→ ABOUT THIS EXERCISE:
Repeat exactly, and only, the lines of the entries below from the one with "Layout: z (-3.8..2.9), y" through the one with "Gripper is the", both ends included.

=== Begin Enclosure ===

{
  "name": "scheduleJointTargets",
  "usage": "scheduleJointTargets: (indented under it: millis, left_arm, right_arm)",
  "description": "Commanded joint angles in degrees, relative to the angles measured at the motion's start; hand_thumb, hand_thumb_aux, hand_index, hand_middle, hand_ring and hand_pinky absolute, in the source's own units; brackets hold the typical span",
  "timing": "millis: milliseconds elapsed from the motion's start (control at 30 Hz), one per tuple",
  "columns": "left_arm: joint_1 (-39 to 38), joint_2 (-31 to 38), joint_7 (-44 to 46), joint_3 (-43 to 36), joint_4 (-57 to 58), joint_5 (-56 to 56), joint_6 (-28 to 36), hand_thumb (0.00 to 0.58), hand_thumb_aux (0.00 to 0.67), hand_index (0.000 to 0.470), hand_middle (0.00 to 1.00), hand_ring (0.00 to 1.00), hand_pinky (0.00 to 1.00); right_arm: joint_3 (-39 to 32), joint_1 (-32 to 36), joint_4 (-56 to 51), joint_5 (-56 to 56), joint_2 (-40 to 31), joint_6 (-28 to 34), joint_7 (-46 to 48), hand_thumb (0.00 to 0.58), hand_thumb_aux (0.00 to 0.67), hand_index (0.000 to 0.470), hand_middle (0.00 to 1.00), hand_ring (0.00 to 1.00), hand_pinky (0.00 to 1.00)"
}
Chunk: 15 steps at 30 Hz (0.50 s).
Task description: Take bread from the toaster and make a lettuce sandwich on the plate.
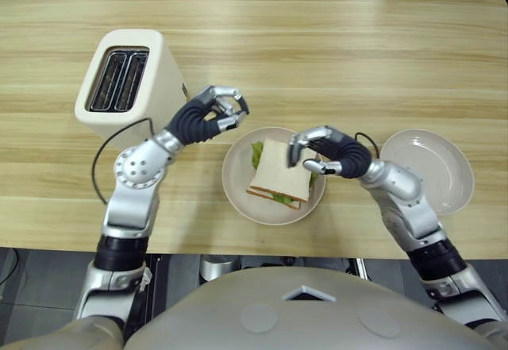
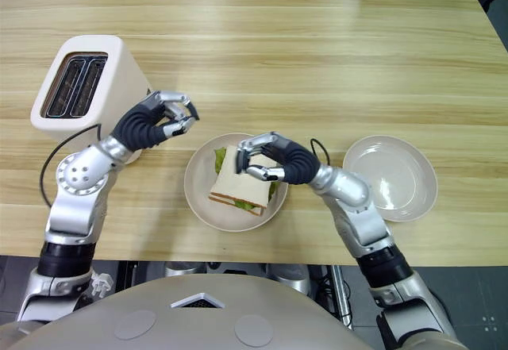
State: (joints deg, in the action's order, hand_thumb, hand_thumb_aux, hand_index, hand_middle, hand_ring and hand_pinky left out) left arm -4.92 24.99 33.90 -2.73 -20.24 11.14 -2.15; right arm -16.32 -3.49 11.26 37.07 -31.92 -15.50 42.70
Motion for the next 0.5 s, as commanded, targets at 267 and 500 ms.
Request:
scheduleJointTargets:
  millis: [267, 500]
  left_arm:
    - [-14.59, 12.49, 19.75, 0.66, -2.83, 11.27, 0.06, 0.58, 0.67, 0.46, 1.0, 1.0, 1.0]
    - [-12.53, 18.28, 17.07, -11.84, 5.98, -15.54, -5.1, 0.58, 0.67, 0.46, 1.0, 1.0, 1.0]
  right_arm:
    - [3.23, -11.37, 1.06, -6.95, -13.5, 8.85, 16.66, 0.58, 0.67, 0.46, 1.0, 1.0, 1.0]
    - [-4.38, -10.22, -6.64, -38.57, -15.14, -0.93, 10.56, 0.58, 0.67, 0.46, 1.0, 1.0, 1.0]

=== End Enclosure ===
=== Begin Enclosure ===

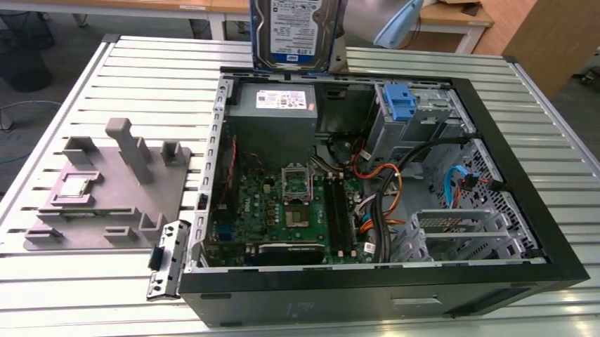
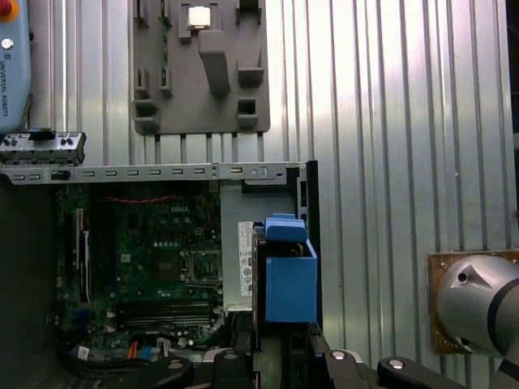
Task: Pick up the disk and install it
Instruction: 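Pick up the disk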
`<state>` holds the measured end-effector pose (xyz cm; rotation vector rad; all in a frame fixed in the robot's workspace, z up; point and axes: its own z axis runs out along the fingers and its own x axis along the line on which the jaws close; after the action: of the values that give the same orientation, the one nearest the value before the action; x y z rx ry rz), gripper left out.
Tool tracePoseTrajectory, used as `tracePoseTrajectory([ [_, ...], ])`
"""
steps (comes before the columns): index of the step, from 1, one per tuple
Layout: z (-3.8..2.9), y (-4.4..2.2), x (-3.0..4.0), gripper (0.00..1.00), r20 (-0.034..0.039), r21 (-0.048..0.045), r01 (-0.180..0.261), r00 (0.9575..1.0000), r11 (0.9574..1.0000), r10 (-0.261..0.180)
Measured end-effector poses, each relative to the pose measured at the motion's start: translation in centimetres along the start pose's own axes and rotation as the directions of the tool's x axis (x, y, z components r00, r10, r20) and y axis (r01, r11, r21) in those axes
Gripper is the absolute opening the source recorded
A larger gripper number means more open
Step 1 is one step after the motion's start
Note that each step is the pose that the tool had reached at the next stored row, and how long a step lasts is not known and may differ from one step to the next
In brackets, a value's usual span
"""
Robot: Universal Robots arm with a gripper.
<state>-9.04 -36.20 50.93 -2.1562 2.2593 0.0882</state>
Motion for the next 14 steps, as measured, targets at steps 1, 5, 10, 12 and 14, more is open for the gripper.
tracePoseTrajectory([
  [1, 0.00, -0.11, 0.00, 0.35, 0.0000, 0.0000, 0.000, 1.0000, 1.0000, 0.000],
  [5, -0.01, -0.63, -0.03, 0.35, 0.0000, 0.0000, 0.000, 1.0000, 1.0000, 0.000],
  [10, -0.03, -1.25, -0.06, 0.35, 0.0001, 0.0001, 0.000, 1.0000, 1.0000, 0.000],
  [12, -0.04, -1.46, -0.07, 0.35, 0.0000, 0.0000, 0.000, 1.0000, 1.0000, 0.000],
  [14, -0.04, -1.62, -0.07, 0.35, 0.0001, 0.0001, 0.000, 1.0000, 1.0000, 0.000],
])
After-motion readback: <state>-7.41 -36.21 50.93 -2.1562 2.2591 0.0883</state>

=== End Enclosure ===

→ REPLY TO THE EXERCISE:
Layout: z (-3.8..2.9), y (-4.4..2.2), x (-3.0..4.0), gripper (0.00..1.00), r20 (-0.034..0.039), r21 (-0.048..0.045), r01 (-0.180..0.261), r00 (0.9575..1.0000), r11 (0.9574..1.0000), r10 (-0.261..0.180)
Measured end-effector poses, each relative to the pose measured at the motion's start: translation in centimetres along the start pose's own axes and rotation as the directions of the tool's x axis (x, y, z components r00, r10, r20) and y axis (r01, r11, r21) in those axes
Gripper is the absolute opening the source recorded

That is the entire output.